**EXERCISE PROMPT**
Check the records below for the word "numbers" and state how many lines contain it, replying with the number only.
Start of DATA FOR THIS TASK
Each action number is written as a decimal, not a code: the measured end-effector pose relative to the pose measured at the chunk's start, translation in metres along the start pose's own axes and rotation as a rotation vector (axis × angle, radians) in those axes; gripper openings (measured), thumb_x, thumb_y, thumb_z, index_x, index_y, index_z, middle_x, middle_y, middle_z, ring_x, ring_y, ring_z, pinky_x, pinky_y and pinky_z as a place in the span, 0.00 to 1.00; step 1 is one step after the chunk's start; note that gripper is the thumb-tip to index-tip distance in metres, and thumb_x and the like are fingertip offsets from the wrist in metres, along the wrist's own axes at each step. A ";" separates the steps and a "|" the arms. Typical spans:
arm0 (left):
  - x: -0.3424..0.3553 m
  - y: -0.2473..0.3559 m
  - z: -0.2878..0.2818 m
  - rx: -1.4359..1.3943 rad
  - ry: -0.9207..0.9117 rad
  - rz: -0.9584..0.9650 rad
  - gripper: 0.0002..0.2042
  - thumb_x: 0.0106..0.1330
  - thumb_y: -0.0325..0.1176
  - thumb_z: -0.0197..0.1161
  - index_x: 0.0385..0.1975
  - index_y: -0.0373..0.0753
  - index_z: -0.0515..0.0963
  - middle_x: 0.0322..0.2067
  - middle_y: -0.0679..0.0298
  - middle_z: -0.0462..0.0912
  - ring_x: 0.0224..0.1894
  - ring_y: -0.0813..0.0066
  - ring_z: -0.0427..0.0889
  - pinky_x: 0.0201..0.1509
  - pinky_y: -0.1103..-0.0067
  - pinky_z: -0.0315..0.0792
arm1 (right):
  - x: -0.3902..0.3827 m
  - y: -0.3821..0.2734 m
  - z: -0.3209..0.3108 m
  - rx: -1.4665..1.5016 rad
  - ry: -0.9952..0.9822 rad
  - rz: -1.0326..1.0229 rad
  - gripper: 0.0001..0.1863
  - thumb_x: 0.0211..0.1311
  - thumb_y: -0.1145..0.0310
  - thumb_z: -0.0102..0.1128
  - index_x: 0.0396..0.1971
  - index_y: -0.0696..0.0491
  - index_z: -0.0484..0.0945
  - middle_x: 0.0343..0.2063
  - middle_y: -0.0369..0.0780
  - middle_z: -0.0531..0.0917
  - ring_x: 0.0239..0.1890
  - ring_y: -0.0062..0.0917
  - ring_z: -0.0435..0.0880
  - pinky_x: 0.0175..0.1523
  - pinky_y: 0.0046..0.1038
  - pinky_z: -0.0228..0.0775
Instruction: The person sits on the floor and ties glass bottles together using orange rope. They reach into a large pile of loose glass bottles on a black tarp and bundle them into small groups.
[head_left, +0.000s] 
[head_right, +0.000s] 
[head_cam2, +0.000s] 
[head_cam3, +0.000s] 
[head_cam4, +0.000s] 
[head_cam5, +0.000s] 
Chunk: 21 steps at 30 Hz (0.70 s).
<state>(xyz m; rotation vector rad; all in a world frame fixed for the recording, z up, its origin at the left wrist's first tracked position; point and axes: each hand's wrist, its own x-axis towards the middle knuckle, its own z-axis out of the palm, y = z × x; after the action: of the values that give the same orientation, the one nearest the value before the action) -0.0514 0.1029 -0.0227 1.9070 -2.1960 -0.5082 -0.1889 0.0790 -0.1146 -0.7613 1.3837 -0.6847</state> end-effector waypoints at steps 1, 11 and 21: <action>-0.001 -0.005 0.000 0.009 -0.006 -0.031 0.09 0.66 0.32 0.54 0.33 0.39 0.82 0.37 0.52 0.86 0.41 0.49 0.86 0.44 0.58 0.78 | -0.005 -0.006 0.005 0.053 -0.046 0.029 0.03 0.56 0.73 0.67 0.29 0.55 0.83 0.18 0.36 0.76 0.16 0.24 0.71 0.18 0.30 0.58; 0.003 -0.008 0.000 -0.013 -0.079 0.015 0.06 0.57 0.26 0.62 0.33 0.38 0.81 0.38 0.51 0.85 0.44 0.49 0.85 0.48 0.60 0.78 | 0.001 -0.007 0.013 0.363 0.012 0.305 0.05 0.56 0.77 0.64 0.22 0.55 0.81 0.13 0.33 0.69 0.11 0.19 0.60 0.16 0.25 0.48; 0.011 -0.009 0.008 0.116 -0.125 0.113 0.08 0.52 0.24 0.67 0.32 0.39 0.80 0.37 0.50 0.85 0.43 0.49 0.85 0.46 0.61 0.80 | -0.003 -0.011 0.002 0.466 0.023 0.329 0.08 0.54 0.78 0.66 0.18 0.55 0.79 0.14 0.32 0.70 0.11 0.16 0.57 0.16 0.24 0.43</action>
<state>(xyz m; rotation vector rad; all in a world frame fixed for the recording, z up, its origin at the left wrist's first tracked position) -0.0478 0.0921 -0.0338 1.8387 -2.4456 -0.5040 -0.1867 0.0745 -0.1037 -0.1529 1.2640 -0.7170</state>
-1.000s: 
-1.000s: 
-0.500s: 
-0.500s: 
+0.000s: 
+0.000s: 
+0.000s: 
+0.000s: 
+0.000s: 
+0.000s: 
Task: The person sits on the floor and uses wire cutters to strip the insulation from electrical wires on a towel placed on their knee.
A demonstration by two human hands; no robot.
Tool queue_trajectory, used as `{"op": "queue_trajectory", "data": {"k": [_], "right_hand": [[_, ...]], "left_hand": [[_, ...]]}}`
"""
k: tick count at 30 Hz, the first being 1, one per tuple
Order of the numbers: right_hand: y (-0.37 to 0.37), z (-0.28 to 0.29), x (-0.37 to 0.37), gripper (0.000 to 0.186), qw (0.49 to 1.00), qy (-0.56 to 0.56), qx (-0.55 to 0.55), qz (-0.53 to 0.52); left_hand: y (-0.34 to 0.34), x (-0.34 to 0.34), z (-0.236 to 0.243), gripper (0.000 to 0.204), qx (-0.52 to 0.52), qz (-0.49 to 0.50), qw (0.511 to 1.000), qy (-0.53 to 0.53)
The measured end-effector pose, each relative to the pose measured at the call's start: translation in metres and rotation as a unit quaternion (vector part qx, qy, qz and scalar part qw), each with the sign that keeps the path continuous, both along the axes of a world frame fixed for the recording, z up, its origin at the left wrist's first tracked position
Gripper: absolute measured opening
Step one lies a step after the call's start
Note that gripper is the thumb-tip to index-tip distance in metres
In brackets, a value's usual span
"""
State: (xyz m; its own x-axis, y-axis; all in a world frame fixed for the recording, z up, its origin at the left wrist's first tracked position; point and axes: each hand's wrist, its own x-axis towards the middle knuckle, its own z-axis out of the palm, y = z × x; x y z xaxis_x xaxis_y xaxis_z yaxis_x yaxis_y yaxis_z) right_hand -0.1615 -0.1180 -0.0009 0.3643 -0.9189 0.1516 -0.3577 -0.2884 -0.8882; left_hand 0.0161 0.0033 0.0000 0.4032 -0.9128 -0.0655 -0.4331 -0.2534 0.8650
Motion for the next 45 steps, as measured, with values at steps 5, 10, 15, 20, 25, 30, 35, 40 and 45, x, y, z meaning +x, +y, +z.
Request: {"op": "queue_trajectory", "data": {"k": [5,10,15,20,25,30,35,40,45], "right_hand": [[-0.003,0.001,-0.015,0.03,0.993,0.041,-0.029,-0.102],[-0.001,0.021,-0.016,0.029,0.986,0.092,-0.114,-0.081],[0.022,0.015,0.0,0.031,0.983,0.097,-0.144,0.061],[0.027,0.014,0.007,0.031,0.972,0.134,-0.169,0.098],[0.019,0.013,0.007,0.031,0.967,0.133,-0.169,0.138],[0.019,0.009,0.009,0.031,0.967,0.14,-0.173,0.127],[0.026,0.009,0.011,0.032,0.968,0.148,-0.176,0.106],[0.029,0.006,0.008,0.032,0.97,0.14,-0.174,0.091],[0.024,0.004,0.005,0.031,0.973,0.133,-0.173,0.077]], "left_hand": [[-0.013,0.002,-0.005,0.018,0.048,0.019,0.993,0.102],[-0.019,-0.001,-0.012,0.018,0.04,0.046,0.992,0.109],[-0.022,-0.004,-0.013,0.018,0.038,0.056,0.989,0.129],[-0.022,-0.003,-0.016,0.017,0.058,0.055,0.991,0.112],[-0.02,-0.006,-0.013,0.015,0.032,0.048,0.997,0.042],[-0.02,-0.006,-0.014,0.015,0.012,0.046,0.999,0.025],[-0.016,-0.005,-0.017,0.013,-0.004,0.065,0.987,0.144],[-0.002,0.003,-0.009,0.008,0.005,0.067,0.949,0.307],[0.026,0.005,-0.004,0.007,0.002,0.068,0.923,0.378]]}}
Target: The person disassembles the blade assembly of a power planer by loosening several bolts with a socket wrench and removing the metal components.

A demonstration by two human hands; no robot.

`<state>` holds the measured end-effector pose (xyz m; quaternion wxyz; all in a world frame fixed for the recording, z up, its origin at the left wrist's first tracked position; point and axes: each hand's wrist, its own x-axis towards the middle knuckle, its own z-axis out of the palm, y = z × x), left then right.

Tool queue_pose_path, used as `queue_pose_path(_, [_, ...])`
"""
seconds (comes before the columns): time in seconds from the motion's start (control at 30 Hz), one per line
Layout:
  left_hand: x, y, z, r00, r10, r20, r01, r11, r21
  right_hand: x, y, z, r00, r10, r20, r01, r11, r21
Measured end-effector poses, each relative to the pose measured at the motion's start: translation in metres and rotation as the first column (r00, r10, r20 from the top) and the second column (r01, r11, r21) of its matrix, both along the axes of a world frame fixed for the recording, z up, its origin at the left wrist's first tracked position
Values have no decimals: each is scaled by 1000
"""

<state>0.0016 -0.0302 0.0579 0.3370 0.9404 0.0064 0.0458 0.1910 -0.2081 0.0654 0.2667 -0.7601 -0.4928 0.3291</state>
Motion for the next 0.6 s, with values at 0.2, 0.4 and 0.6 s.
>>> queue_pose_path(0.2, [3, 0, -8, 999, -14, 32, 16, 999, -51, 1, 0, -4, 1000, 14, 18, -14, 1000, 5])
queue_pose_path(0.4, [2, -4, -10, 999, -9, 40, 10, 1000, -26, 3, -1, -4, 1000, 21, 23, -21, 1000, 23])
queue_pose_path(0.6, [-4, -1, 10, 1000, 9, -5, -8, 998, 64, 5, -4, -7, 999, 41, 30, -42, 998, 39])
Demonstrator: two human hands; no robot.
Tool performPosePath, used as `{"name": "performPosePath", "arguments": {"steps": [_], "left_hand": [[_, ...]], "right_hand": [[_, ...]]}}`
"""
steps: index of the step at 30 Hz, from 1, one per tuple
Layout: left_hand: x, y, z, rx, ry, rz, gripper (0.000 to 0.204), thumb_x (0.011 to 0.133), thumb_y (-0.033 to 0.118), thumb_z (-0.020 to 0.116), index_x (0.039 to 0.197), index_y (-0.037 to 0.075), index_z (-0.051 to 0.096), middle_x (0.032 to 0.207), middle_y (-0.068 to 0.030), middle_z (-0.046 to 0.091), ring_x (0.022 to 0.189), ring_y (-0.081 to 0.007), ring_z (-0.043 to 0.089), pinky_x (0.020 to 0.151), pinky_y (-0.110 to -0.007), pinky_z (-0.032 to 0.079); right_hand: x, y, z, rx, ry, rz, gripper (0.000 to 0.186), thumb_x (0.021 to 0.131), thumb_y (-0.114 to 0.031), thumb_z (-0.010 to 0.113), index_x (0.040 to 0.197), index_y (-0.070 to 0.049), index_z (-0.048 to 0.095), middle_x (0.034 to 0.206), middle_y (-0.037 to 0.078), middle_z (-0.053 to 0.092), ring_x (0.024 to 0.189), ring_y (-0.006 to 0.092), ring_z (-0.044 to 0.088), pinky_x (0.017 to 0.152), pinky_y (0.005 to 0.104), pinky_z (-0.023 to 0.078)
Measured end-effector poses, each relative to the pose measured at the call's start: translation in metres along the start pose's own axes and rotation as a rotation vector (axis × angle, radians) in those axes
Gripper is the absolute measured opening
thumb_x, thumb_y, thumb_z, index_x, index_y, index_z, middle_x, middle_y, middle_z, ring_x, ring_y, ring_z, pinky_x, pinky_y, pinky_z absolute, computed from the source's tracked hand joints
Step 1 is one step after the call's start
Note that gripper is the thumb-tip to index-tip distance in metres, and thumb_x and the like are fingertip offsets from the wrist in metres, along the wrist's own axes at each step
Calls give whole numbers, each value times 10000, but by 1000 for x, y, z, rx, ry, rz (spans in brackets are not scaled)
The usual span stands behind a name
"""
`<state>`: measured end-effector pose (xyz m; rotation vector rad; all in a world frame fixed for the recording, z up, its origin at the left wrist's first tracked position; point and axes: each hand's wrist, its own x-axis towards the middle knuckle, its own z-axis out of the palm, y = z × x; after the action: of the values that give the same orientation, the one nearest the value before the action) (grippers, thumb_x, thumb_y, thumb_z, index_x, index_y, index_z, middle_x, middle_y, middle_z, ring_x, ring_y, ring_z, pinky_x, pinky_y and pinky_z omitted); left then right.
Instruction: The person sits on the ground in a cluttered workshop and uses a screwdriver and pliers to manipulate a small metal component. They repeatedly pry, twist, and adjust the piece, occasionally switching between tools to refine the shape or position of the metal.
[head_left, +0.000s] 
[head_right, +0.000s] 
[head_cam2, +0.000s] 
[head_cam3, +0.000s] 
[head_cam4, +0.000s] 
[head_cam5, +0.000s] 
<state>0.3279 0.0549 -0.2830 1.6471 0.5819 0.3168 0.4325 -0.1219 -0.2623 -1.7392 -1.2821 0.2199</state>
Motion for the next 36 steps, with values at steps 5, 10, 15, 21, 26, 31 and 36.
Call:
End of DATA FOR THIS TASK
**RESULT**
2